AN ANTI-BRITISH BOYCOTT ON THE
YANG-TSZE.
(FROM OUR CORRESPONDENT.)
SHANGHAI, SEPT. 18,
The boycott of the British shipping companies trading on the Yang-tsze River, which was initiated by the Kiukiang Native Chamber of Commerce in the middle of August as reprisals for the alleged assault by Police Inspector Mears on a Chinese coolie resulting in the latter's death, continues unchecked. Shippers are warned by the Chambers against the use of British steamers. Evidence of the absence of any genuine resentment on the part of the merchants is afforded by surreptitious consignments of cargo in assumed names, as also by the fact that Messrs. Butterfield's steamers plying on the Poyang Lake are not included in the boycott as there are no other available means of transport there. Mears has already been discharged after a preliminary examination before the Kiukiang Consular Court, and the suggestion that he should be retried by the Shanghai Supreme Court is deprecated here on the grounds that such a course would appear to be a concession to unjustifiable clamour as in the Fatshan incident.
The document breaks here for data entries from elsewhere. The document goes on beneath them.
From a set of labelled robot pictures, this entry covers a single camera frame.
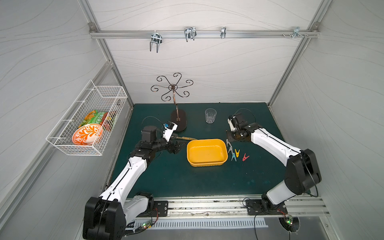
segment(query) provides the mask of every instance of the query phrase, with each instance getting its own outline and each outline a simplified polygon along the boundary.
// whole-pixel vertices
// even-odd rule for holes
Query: dark green table surface
[[[187,113],[187,128],[178,132],[179,136],[197,139],[218,138],[225,142],[226,130],[229,130],[227,118],[239,108],[253,112],[256,122],[271,134],[283,139],[277,125],[265,103],[194,103],[179,104]],[[213,124],[205,122],[205,110],[217,111]],[[141,121],[146,116],[154,116],[162,122],[170,120],[170,113],[175,110],[173,104],[135,104],[131,120],[112,175],[112,181],[127,164],[127,157],[141,139]],[[254,118],[246,110],[240,110],[249,122]],[[143,126],[161,127],[153,118],[144,120]],[[231,155],[221,166],[192,167],[187,160],[187,148],[178,154],[167,151],[157,157],[139,177],[128,197],[137,192],[150,192],[155,197],[207,196],[261,194],[283,180],[284,165],[266,150],[251,142],[233,142],[233,151],[240,149],[237,162],[231,161]],[[244,153],[249,155],[242,161]]]

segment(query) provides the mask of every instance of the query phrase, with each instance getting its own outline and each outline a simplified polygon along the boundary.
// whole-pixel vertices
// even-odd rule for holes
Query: orange patterned plate
[[[72,136],[72,142],[82,146],[91,145],[96,139],[100,141],[102,134],[103,128],[100,124],[87,124],[76,130]]]

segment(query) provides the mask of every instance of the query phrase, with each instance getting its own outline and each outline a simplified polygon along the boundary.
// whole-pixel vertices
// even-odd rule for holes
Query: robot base
[[[288,214],[284,202],[280,203],[278,206],[274,206],[271,209],[264,209],[262,207],[261,199],[247,199],[245,200],[245,205],[247,206],[248,215],[282,215],[281,212],[278,212],[277,209],[280,209],[285,214]]]

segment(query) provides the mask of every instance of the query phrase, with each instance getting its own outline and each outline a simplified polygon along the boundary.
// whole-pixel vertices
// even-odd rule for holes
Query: snack bag
[[[107,115],[108,115],[108,112],[99,112],[97,110],[93,110],[92,112],[88,113],[88,115],[84,118],[84,120],[81,122],[81,124],[79,125],[78,128],[80,128],[84,125],[90,124],[90,123],[97,123],[97,124],[102,125],[104,123],[104,121],[106,120]],[[108,116],[108,118],[104,124],[104,128],[107,131],[112,130],[112,128],[115,124],[115,116],[116,116],[115,111],[113,111],[109,114],[109,116]]]
[[[107,115],[107,112],[98,112],[97,110],[93,110],[92,112],[88,113],[88,115],[84,118],[79,127],[90,123],[97,123],[102,125]]]

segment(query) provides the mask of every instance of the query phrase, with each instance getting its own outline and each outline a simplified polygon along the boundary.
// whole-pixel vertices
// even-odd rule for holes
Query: white clothespin
[[[228,139],[226,139],[226,140],[227,140],[227,147],[228,147],[228,144],[229,144],[229,146],[232,147],[232,145],[231,145],[231,143],[228,141]]]
[[[229,151],[231,151],[231,152],[232,152],[232,155],[233,155],[232,146],[229,147],[228,153],[229,153]]]
It is instructive to compare the attitude of the Japanese towards a similar movement directed by the student classes as a protest against the action of the Japanese Government in regard to the Antung-Mukden Railway. The Shanghai Taotai under Japanese pressure issues to-day a proclamation threatening punishment of the ringleaders and participants in the anti-Japanese boycott.